The vein-matched pattern for all elements were made possible using Euromarble’s new patent-pending virtual dry-laid system. According to Canali, each slab was scanned and digital dry-lay imagery was produced to match each cut slab background and marble vein to give a continuous appearance. A scale model of the digital dry-lay composition was also produced to check the configuration of the veins.

The final procedure was completing a true-size physical dry-lay in Carrara, where each stone was individually inspected for quality and finish, enabling the entire team to inspect and ensure the design accuracy prior to the installation in London.

“Each piece was unique,” Guest said. “Even though size-wise, there was a degree of repetition, aesthetically there is no repetition, so each piece could only go in one place. Thicker pieces were also needed for the substantial number carvings “100” and they were so big that they spanned over multiple pieces, so aligning the tile perimeters and the carvings inside was a challenge.”

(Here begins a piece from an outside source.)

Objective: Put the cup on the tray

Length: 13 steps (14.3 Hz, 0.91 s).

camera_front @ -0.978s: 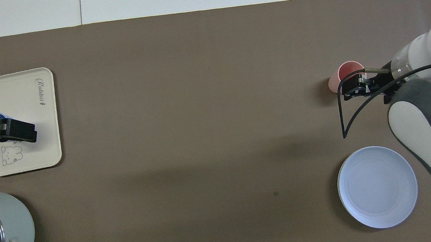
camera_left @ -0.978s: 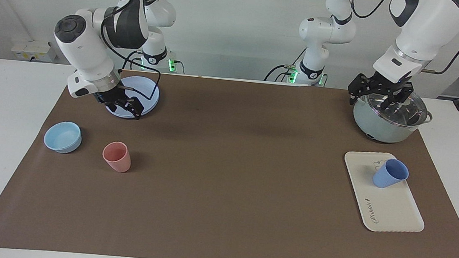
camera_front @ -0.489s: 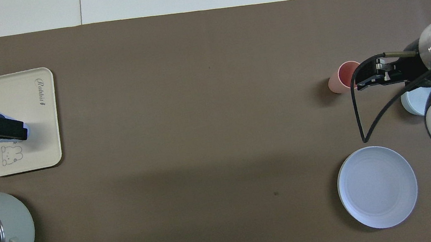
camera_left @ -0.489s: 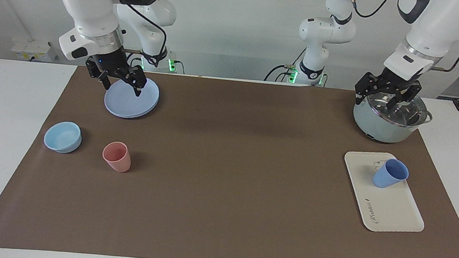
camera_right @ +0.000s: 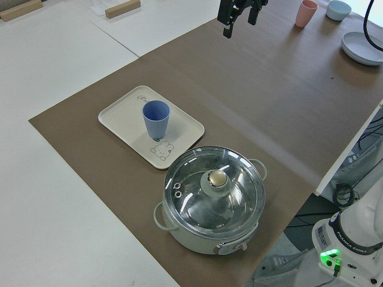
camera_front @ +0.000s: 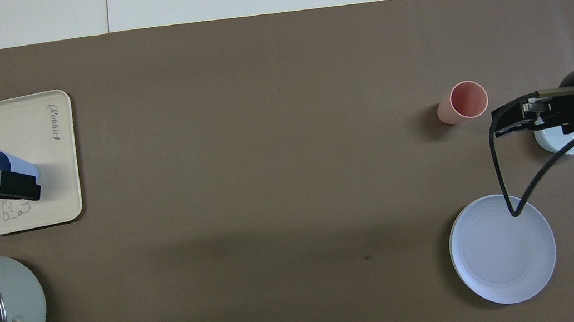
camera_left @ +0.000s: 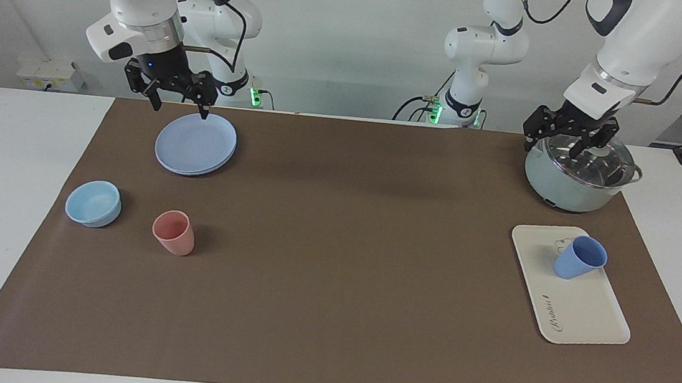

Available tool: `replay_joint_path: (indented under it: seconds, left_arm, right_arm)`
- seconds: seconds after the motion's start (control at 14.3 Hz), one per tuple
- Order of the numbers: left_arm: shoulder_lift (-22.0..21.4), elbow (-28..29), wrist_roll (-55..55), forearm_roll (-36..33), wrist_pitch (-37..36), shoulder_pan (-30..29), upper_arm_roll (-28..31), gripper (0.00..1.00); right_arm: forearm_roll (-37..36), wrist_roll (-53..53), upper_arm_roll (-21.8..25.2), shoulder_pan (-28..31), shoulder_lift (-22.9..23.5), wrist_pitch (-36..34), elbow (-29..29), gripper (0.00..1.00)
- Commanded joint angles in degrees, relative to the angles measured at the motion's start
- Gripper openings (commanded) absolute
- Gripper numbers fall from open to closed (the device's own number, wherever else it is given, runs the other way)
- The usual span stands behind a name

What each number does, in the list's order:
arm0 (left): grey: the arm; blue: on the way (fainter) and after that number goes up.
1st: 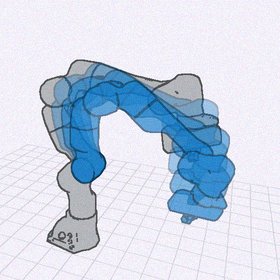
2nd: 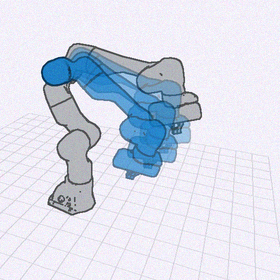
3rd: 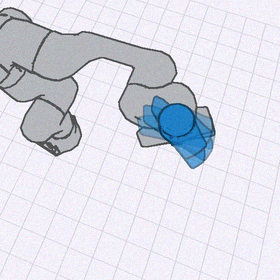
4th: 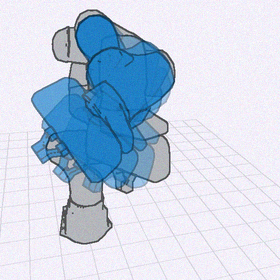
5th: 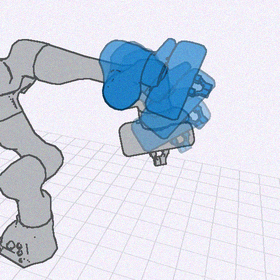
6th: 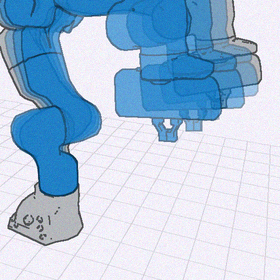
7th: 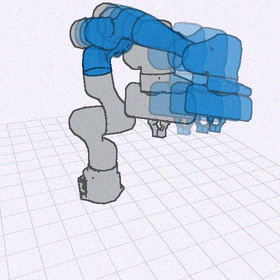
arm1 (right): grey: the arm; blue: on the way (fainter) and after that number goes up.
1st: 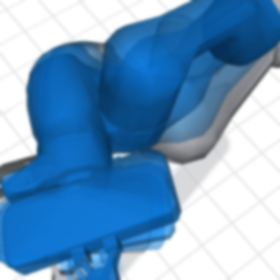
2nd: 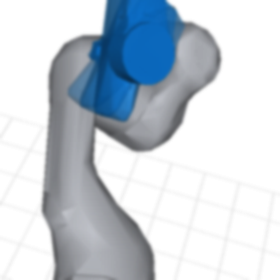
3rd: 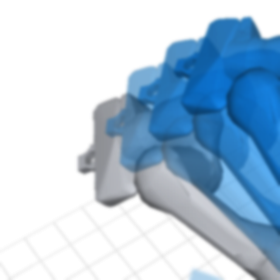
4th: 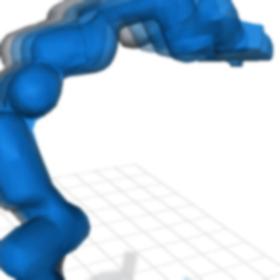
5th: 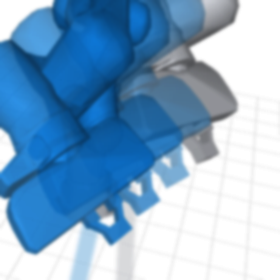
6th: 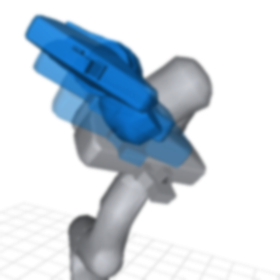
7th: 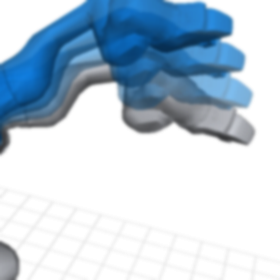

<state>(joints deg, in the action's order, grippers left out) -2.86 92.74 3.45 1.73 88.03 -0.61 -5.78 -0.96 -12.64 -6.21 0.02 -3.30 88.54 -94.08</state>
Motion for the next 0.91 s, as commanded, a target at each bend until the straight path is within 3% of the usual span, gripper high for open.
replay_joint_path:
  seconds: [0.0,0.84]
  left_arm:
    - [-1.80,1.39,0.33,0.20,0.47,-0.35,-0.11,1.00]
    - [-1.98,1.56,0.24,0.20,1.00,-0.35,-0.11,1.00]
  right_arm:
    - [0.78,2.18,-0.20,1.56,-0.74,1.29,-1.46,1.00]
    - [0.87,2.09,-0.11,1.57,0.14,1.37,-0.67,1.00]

100 Bishopgate, London. Architects Allies + Morrison.

An anchoring system was utilized for the entire installation. “The wall panels were fixed with external cladding, with a cavity about 95 mm, mechanically fixed and restrained with stainless steel brackets,” Guest said. “All stones were individually fixed back to the concrete structure, with the exception of the east wall. The walls were so long and the substructure movement such that we had to cope with differential movements and long-term creep—as it is a 50+ story building, the bottom of the core does creep quite a bit with all that weight going down it.” While movement in building can be caused by many things, including moisture changes, vibration, and differential settlement,  “creep” refers to movement that occurs as a result of time-dependent loads.

“The core, which normally is concrete, was a mix of concrete and secondary steel on one end,” Guest added. “We designed and installed the secondary steel; this of course behaved differently because the steel did not have the 50+ stories bearing down on it, so no long-term creep happened in that part.”

100 Bishopgate, London. Architects Allies + Morrison.

Despite the variety of intricate processes required for the design and installation of 100 Bishopsgate, the project was successfully completed in 2019 and has received various accolades. The project received a 2019 Natural Stone Institute Pinnacle Award in the Commercial Interior category.

“The architects valued the expertise the stone importers brought to the project and their dedicated team who helped realize the concept through their careful composition of the digital dry-lay process to match the marble background and veins,” Arney said. “It is for all these reasons that 100 Bishopsgate is a significant project to the architects on the team.”